◆ **Work request**:
From the listing below, restate word for word the lines from the line containing "holds waypoints from" down through the line containing "Verification job — the generated caption mentions the black left". Exclude pictures.

[[ Provided records, beginning ]]

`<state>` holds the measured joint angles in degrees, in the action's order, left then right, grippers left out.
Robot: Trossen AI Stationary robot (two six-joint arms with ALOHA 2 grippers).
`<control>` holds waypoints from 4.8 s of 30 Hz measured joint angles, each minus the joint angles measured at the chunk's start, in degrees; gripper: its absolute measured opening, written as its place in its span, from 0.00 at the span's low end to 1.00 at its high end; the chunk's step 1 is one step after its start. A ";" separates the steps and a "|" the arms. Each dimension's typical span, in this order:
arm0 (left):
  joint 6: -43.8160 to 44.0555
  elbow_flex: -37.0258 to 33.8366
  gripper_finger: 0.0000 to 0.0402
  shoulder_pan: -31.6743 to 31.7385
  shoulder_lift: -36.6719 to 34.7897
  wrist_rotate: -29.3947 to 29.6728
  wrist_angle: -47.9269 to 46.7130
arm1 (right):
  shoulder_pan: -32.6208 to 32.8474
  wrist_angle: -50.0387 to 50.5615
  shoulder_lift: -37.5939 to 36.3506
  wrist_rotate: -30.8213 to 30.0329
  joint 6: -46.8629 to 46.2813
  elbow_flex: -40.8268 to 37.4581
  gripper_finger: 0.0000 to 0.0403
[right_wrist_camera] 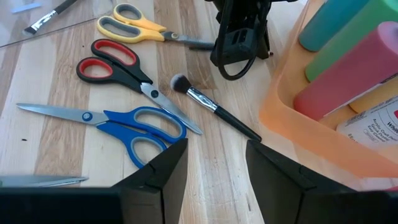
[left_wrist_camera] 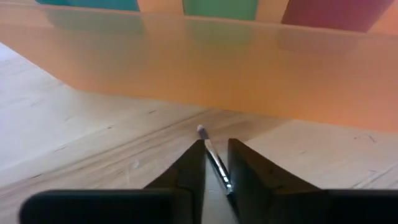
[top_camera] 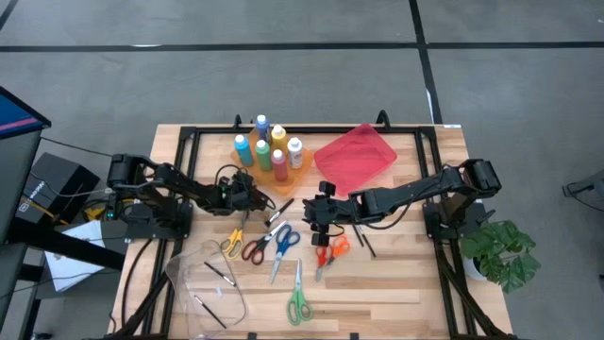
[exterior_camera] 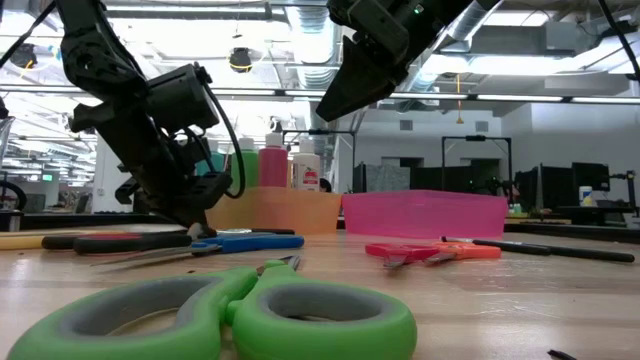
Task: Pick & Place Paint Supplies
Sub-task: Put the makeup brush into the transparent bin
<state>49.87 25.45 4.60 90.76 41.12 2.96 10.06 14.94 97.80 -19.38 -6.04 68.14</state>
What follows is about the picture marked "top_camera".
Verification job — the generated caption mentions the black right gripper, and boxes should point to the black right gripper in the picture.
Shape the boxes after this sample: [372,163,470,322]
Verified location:
[303,181,354,247]

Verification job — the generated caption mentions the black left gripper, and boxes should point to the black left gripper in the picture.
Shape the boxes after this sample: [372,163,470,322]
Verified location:
[224,173,277,216]

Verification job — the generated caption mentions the pink paint bottle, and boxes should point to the pink paint bottle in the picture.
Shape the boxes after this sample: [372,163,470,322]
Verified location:
[271,148,290,183]

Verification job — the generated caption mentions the yellow handled scissors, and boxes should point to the yellow handled scissors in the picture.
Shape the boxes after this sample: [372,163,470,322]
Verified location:
[219,207,252,261]

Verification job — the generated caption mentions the green paint bottle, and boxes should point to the green paint bottle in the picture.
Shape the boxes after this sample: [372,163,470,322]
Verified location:
[254,139,274,172]

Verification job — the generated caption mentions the small orange scissors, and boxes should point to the small orange scissors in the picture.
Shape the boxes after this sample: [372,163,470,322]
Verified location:
[324,234,352,266]

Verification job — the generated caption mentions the teal paint bottle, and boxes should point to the teal paint bottle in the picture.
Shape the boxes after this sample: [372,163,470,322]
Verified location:
[233,133,255,168]

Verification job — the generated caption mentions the blue handled scissors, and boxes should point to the blue handled scissors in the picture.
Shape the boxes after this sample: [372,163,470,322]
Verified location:
[269,224,302,285]

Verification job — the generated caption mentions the white paint bottle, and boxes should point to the white paint bottle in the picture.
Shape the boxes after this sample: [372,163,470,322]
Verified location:
[286,136,305,170]

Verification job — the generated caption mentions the yellow paint bottle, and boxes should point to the yellow paint bottle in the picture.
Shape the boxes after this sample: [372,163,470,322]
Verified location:
[270,124,289,155]

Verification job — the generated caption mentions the blue paint bottle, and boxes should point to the blue paint bottle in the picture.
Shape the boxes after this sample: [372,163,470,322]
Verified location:
[254,113,272,143]

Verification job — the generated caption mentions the orange translucent plastic bin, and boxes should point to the orange translucent plastic bin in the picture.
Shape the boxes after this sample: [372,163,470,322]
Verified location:
[229,123,315,198]

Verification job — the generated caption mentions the dark red black scissors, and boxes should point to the dark red black scissors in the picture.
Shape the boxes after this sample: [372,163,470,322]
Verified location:
[241,220,288,266]

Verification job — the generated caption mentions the pink translucent plastic bin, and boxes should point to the pink translucent plastic bin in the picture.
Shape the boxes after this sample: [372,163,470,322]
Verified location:
[313,122,399,197]

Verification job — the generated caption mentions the clear plastic bin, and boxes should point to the clear plastic bin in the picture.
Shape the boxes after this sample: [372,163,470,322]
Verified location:
[164,239,248,340]

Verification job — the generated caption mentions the green plant in white pot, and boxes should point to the green plant in white pot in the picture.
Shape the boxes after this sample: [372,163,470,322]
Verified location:
[458,219,543,295]

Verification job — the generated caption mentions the black stand beam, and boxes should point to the black stand beam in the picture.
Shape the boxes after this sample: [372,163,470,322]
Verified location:
[7,217,126,273]

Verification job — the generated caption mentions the black equipment box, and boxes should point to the black equipment box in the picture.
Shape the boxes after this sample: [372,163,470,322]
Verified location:
[16,151,102,226]

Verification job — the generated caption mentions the white paper sheet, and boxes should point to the white paper sheet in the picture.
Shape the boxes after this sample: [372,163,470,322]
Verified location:
[44,220,108,293]

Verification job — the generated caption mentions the monitor with blue screen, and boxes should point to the monitor with blue screen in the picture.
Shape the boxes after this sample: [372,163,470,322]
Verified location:
[0,85,52,247]

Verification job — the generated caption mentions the grey chair base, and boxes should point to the grey chair base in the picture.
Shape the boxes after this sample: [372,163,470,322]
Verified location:
[561,169,604,199]

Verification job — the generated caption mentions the green handled scissors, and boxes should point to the green handled scissors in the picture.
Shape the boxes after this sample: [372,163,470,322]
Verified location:
[286,257,315,327]

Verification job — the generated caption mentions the thick black cable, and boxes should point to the thick black cable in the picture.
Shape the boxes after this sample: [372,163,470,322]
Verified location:
[120,238,157,332]

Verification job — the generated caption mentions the thin black floor cable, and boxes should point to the thin black floor cable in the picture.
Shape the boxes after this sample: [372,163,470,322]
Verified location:
[40,135,114,162]

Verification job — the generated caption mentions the black floor cable loop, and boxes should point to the black floor cable loop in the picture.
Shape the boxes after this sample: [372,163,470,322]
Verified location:
[557,181,604,247]

[[ Provided records, end ]]

◆ **Task result**:
`<control>` holds waypoints from 4.8 s of 30 Hz measured joint angles, each minus the joint angles measured at the chunk's start, in degrees; gripper: its absolute measured opening, written as its place in its span, from 0.00 at the span's low end to 1.00 at its high end; the chunk's step 1 is one step after its start. A ";" separates the steps and a "|" the arms. Each dimension's typical span, in this order:
arm0 (left):
  joint 6: -43.8160 to 44.0555
  elbow_flex: -37.0258 to 33.8366
  gripper_finger: 0.0000 to 0.0402
  shoulder_pan: -31.6743 to 31.7385
  shoulder_lift: -36.6719 to 34.7897
  wrist_rotate: -29.3947 to 29.6728
  wrist_angle: -47.9269 to 46.7130
arm1 (right):
  shoulder_pan: -32.6208 to 32.8474
  wrist_angle: -50.0387 to 50.5615
  shoulder_lift: -37.5939 to 36.3506
  wrist_rotate: -30.8213 to 30.0329
  joint 6: -46.8629 to 46.2813
  elbow_flex: -40.8268 to 37.4581
  gripper_finger: 0.0000 to 0.0403
[right_wrist_camera] 
[left_wrist_camera] 
[top_camera] 
[exterior_camera] 
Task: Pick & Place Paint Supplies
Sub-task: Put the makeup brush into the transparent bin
<state>49.87 25.45 4.60 90.76 41.12 2.96 10.06 14.94 97.80 -19.38 -6.04 68.14</state>
What follows is about the picture marked "top_camera".
Verification job — the generated caption mentions the black right gripper, and boxes should point to the black right gripper in the picture.
Shape the boxes after this sample: [372,163,470,322]
Verified location:
[303,181,354,247]

Verification job — the generated caption mentions the black left gripper, and boxes should point to the black left gripper in the picture.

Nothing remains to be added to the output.